Understanding the Role of Ubiquitination in the Constitutive Endocytosis of Group I Metabotropic Glutamate Receptors

Abstract

This study seeks to augment our understanding of how the activity of Group I metabotropic glutamate receptors (mGluRs) is regulated in the absence of glutamate. Trafficking of these receptors after glutamate-binding, has been extensively studied, but not much is known about their ligand-independent endocytic-trafficking. I also investigated if ubiquitination, one of the major post-translational modification, regulates constitutive endocytosis of these receptors. mGluRs are GPCRs that have the capacity to trigger several signaltransduction cascades in a cell and are major targets of GPCR-directed pharmacotherapy. Group I mGluRs are pertinent for neurodevelopment, circuit formation, synaptic plasticity, neurodegeneration and induction of reactive astrocytes. Deficiencies in these diverse functions lead to an array of neurological and neurodegenerative disorders. Compelling studies have shown that exaggerated signalling through mGluR5 lead to cognitive and syndromic features characteristic Fragile X syndrome. In fact, mGluR5 antagonists revert phenotypes of Fragile X syndrome.
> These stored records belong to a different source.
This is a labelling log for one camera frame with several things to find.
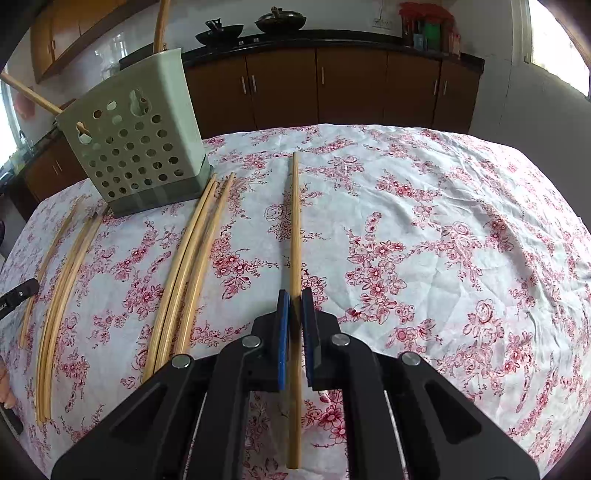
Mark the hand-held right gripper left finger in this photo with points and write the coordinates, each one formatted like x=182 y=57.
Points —
x=282 y=341

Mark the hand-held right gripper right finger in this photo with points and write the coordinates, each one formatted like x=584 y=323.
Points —
x=310 y=341

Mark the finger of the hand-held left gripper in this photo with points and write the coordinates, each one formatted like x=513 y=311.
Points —
x=21 y=293

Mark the green perforated utensil holder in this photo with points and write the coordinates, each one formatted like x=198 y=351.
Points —
x=175 y=83

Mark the person's left hand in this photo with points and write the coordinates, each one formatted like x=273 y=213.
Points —
x=3 y=383

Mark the red floral tablecloth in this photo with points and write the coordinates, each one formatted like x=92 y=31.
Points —
x=415 y=230

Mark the window above sink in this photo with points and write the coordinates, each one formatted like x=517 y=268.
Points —
x=7 y=120

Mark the red paper decoration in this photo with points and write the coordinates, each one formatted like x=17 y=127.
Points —
x=25 y=104

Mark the brown wooden base cabinets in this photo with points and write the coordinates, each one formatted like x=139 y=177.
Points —
x=351 y=83

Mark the black kitchen countertop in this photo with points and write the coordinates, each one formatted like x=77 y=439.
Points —
x=323 y=39

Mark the blue box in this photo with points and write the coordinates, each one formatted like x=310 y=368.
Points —
x=419 y=42

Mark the black wok with lid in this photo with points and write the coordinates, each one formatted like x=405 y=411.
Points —
x=280 y=22

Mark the green box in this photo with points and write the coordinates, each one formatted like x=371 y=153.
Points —
x=432 y=37

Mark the brown wall cabinet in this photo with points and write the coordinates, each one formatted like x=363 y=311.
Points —
x=69 y=27

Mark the white wall outlet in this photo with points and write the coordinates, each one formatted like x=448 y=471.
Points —
x=383 y=22

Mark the bright window with white frame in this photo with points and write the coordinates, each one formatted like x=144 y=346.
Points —
x=561 y=50

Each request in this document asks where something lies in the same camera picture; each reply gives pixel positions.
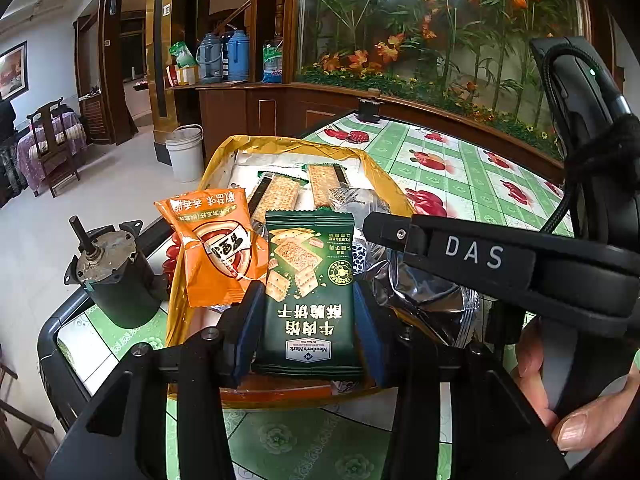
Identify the wooden chair with purple cloth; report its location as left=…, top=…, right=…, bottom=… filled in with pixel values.
left=26, top=100, right=83, bottom=198

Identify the yellow rimmed tray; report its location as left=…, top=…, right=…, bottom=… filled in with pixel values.
left=165, top=134, right=416, bottom=408

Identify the blue thermos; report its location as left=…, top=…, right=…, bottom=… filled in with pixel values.
left=222, top=29, right=251, bottom=82

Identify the framed wall painting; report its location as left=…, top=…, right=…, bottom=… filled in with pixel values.
left=0, top=41, right=28, bottom=101

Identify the green plastic bag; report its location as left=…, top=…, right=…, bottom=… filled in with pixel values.
left=168, top=41, right=198, bottom=68

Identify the person's right hand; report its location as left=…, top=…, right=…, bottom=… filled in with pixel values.
left=517, top=317, right=640, bottom=453

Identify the grey thermos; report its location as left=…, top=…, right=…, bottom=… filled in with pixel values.
left=195, top=32, right=223, bottom=85

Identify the clear wrapped cracker packet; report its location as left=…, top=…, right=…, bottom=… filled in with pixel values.
left=306, top=162, right=353, bottom=211
left=250, top=170, right=308, bottom=223

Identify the silver foil snack packet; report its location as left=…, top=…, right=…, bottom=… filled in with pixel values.
left=357, top=255, right=481, bottom=348

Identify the clear plastic snack packet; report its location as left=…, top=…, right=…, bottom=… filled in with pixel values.
left=327, top=185, right=396, bottom=221

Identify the grey electric motor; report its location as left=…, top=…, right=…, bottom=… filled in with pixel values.
left=65, top=216, right=168, bottom=330

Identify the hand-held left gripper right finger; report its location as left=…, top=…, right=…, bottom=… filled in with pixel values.
left=354, top=282, right=571, bottom=480

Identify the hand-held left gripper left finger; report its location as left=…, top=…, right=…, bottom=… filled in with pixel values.
left=45, top=281, right=266, bottom=480

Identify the dark green cracker snack packet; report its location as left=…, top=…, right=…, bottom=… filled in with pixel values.
left=250, top=208, right=365, bottom=380

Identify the black jar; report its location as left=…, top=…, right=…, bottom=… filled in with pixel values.
left=357, top=99, right=383, bottom=123

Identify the orange round-logo snack packet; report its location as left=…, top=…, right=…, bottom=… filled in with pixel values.
left=153, top=187, right=271, bottom=308

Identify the green fruit print tablecloth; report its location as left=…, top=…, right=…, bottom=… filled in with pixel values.
left=55, top=112, right=576, bottom=480

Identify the wooden sideboard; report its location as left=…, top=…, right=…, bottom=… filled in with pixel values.
left=167, top=82, right=361, bottom=161

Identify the white plastic bucket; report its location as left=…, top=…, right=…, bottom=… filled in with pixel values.
left=165, top=124, right=205, bottom=182

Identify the small white wrapped candy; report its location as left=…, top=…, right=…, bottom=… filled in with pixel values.
left=350, top=240, right=373, bottom=273

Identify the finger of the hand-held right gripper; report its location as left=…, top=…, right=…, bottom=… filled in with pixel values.
left=362, top=211, right=436, bottom=262

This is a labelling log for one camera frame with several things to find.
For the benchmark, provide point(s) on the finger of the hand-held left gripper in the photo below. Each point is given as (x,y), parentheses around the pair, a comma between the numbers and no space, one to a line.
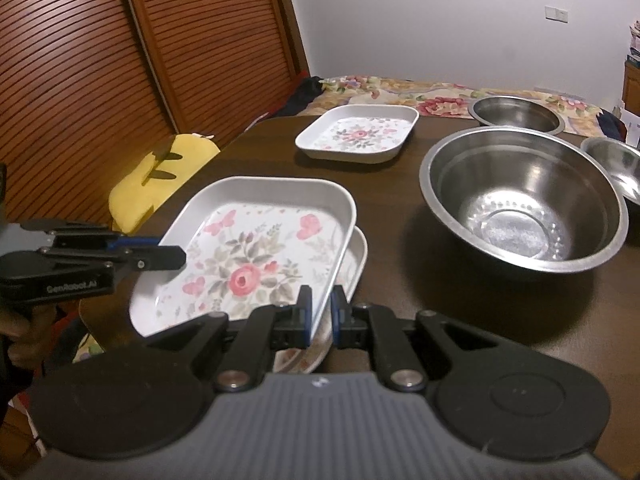
(131,243)
(160,258)

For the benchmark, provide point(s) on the pile of bags and papers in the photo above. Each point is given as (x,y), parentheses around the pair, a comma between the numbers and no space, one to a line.
(635,40)

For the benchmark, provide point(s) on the white wall switch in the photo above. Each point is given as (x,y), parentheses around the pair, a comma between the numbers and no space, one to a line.
(556,13)

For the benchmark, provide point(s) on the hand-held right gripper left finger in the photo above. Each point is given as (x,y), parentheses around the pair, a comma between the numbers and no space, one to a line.
(304,310)

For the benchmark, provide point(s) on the person's left hand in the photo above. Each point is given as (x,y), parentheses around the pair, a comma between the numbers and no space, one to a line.
(22,332)

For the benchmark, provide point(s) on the flat-rimmed steel bowl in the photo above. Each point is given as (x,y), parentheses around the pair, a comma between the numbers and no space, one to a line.
(515,112)

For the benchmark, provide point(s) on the large floral square plate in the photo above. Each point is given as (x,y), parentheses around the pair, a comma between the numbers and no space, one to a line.
(240,255)

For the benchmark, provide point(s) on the dark cloth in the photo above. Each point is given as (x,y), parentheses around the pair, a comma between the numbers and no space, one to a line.
(300,97)

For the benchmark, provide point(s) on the large steel bowl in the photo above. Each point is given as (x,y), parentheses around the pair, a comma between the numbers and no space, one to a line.
(520,200)

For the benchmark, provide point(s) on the white square plate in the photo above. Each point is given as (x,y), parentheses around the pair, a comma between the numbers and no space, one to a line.
(352,270)

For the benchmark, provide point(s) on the small floral square plate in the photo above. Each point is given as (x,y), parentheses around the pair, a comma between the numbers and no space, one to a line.
(357,132)

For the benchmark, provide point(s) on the wooden sideboard cabinet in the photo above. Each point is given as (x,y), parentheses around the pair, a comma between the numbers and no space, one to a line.
(632,82)

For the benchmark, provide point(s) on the wooden louvered door panel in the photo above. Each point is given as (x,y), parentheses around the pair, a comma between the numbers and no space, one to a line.
(220,35)
(65,85)

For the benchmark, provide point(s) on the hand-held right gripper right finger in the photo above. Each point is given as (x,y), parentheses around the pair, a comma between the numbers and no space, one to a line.
(338,312)

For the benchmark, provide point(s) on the white card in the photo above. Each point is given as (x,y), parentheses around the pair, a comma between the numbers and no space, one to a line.
(632,127)

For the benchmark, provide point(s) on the floral blanket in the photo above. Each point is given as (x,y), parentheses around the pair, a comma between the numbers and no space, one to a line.
(440,95)

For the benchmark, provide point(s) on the yellow plush cushion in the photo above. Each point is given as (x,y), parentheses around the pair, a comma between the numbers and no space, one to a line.
(155,185)

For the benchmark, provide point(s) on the small steel bowl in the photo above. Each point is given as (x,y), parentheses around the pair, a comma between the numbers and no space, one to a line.
(617,165)
These receptors play a definite role in maintaining the excitation-inhibition balance in the neural circuits. Consequently, the loss of mGluR signalling can have devastating effects including inefficient synaptic plasticity, culminating in loss of learning and memory. In this study, I determined if mGluR1 and mGluR5 undergo ligand-independent (constitutive) endocytosis in the heterologous cell line, HEK293 and mouse primary hippocampal neurons. Further, I was interested to see if ubiquitination is involved in the constitutive trafficking of these receptors. My data suggest that both group I mGluRs undergo constitutive endocytosis in primary neurons and this process is regulated by ubiquitination. Upon pharmacologically inhibiting the ubiquitin activating enzyme E1, these receptors remain on the cell surface. I also observed that the mutant form of mGluR1 which lacks a critical Lysine residue at the C-terminal end, undergoes constitutive endocytosis, despite not undergoing internalization upon ligand binding. This suggests that ligand-independent endocytosis perhaps occurs through a pathway, not involved in the ligand-mediated internalisation of mGluR1. Therefore, my study adds to our understanding of the basal level endocytosis of these receptors, which is crucial for normal homeostatic brain function.